L’AS et 24 HEURES CHRONO attaqués par des nervis

Le crime est signé

Les rédactions des quotidiens « l’As » et « 24 heures chrono » ont été visitées hier, dimanche 17 août aux environs de 20 heures par une bande de nervis qui a usé de bombes asphyxiantes à l’encontre des journalistes présents a saccagé le matériel avant de s’esquiver à bord d’une 4X4 L200 de l’administration. On apprenait que le « Courrier » avait reçu des menaces également. Le Comité pour la défense des journalistes fustige ces agressions barbares et a sorti aussitôt un communiqué.


A-t-on commencé à mettre en exécution les menaces publiquement proférées par un ministre de la République du moins en son nom par son propre cabinet qui publie un communiqué dans l’organe officiel du Sénégal, le « Soleil » dans son édition du jeudi 14 août dernier ? Ce dernier disait se réserver le droit de riposter certainement à la mesure de l’affront contre les attaques verbales, écrites tout aussi violentes et criminelles selon lui que la violence physique. Il affirmait être l’objet d’un traitement discriminatoire de la part de certains confrères parmi lesquels « l’As et 24 heures chrono » qui ont été visités hier dimanche 17 août par une bande de nervis sur les coups de 20 heures.

Selon Cheikh Omar le rédacteur en chef du quotidien « l’As », « c’est vers vingt heures trente qu’une dizaine d’individus ont fait irruption dans notre rédaction non sans « bomber » auparavant le gardien qui était en train de prier devant la porte. Trois d’entre eux se sont mis à asperger les membres de la rédaction de gazes asphyxiants, tandis que les autres saccageaient les machines. Ils ont donné l’impression de connaître les lieux et de savoir ce qu’ils voulaient détruire.Ils sont en effet allé directement vers le serveur central et la machine des archives pour les détruire ». Pour le patron de l’As, le crime est signé d’autant plus que les nervis se sont repliés à bord d’un véhicule apparemment de l’Administration même si « nous n’avons pas pu malheureusement lire les numéros d’immatriculation, nous avons clairement vu l’inscription Ad ».

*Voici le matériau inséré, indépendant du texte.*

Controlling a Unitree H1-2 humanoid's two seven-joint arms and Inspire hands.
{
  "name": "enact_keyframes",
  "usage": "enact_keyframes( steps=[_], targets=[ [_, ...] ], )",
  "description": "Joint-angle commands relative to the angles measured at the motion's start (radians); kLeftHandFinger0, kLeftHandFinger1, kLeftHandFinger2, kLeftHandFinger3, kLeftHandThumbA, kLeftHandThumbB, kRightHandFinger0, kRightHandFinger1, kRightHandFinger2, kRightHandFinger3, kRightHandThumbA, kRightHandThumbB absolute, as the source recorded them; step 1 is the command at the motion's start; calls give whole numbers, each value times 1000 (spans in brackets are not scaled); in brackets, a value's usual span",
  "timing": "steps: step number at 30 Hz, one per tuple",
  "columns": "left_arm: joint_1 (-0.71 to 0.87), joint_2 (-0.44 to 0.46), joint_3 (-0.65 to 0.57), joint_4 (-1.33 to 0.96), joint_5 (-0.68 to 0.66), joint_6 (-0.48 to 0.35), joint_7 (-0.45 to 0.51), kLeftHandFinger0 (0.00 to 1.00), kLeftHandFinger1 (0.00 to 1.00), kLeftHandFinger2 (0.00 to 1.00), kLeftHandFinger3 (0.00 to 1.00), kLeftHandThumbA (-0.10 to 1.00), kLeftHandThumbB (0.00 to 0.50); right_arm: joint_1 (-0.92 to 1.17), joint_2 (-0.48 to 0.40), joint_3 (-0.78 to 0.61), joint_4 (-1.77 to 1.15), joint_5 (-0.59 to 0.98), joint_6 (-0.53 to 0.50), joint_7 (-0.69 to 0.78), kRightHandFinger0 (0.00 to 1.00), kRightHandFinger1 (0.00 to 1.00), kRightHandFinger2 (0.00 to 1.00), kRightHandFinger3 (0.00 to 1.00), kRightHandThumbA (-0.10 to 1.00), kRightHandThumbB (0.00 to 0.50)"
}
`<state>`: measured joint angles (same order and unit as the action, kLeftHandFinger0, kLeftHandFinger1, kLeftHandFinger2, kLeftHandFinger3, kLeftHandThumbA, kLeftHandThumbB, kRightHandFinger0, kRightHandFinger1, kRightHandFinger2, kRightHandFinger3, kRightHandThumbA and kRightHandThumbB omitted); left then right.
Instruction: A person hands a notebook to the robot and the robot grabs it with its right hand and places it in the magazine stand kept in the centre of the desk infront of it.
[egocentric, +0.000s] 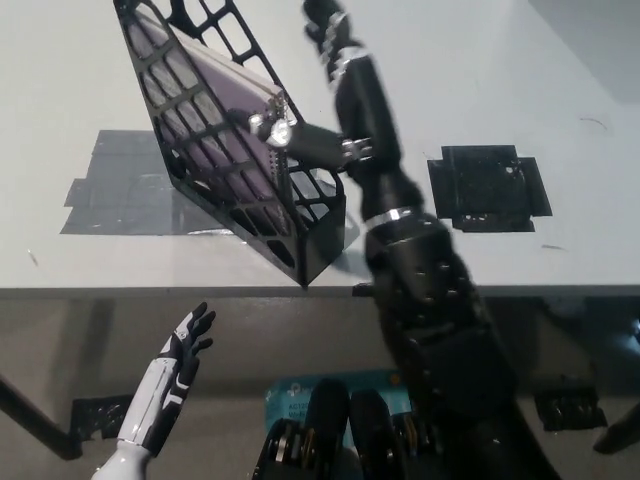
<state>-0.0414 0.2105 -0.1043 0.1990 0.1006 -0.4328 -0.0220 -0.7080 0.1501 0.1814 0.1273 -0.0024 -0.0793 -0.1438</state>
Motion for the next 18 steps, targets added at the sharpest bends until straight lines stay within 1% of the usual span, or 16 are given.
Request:
enact_keyframes(
  steps=[1, 2, 3, 5, 7, 8, 9, 11, 13, 15, 17, 18],
  targets=[
    [-28, 9, 5, -27, 8, -37, -3, 959, 1000, 1000, 1000, 1000, 500, 56, -110, -34, -396, 25, 88, 97, 1000, 1000, 1000, 1000, 1000, 344],
    [-30, 9, 4, -25, 5, -37, -3, 969, 1000, 1000, 1000, 1000, 500, 83, -146, -39, -465, 7, 88, 104, 1000, 1000, 1000, 1000, 1000, 334],
    [-31, 9, 4, -24, 4, -37, -3, 970, 1000, 1000, 1000, 1000, 500, 87, -152, -39, -475, 2, 89, 104, 1000, 1000, 1000, 1000, 1000, 334],
    [-32, 10, 4, -21, 2, -37, -5, 980, 1000, 1000, 1000, 1000, 500, 139, -192, -58, -580, 15, 121, 109, 1000, 1000, 1000, 1000, 1000, 381],
    [-33, 11, 4, -18, -1, -37, -6, 985, 1000, 1000, 1000, 1000, 500, 188, -230, -73, -668, 43, 146, 112, 1000, 1000, 1000, 1000, 1000, 392],
    [-34, 12, 3, -17, -1, -37, -6, 991, 1000, 1000, 1000, 1000, 500, 215, -247, -79, -703, 48, 150, 112, 1000, 1000, 1000, 1000, 1000, 407],
    [-36, 12, 3, -16, -1, -37, -7, 994, 1000, 1000, 1000, 1000, 500, 236, -258, -82, -724, 50, 151, 111, 1000, 1000, 1000, 1000, 1000, 406],
    [-44, 9, 3, -7, -3, -37, -6, 996, 1000, 1000, 1000, 1000, 500, 315, -294, -86, -786, 50, 145, 118, 1000, 1000, 1000, 1000, 1000, 371],
    [-52, 5, 4, 2, -7, -37, -6, 995, 1000, 1000, 1000, 1000, 500, 383, -315, -82, -799, 64, 107, 126, 1000, 1000, 1000, 1000, 1000, 341],
    [-58, 2, 6, 12, -11, -37, -5, 993, 1000, 1000, 1000, 1000, 500, 446, -328, -74, -790, 81, 71, 132, 1000, 1000, 1000, 1000, 1000, 344],
    [-52, 6, 3, 12, -1, -37, 1, 994, 1000, 1000, 1000, 1000, 500, 523, -329, -61, -748, 72, 35, 134, 1000, 1000, 1000, 1000, 1000, 369],
    [-50, 8, 1, 13, 2, -37, 3, 995, 1000, 1000, 1000, 1000, 500, 552, -330, -57, -731, 64, 27, 134, 1000, 1000, 1000, 1000, 1000, 370]
  ],
)
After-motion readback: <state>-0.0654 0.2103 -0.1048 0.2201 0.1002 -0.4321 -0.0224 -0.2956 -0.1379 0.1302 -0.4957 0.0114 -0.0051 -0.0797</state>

C’est le même constat au niveau du quotidien « 24 heures chrono » à deux pâtés de maisons derrière l’As. El Malick Seck, le patron dit ne point être surpris par « l’attaque ». « Ils sont venus au moment où nous avons fini de boucler et n’ont trouvé qu’une seule personne qu’ils ont violentée avant de s’en prendre lâchement au matériel informatique et bureautique ». On apprenait également que le « Courrier » de Amadou Gaye avait reçu des menaces d’être visité certainement par la même bande sure de son impunité dans la soirée. La police de Dieuppeul alertée est venue faire le constat.

Ainsi, on franchit un pas supplémentaire dans l’escalade de la violence à l’encontre des professionnels de l’information. On préfère réserver un traitement « voyou » à leur requête de justice à la suite de l’agression policière contre Boubacar Kambel Dieng (RFM) et Karamokho Thioune (WADR). Des menaces proférées à l’encontre de notre confrère de Walfadjiri, Papa Ngagne Ndiaye, de la saisie et de la tentative de saisie des cansons de l’As et du journal Populaire. Selon le Comité pour la défense et la protection des journalistes, le crime d’hier porte une signature.

Dans un communiqué tard dans la nuit, il condamne fermement ces agressions barbares. Et se réserve le droit de prendre les mesures de ripostes adéquates dès sa réunion d’aujourd’hui lundi 18 août.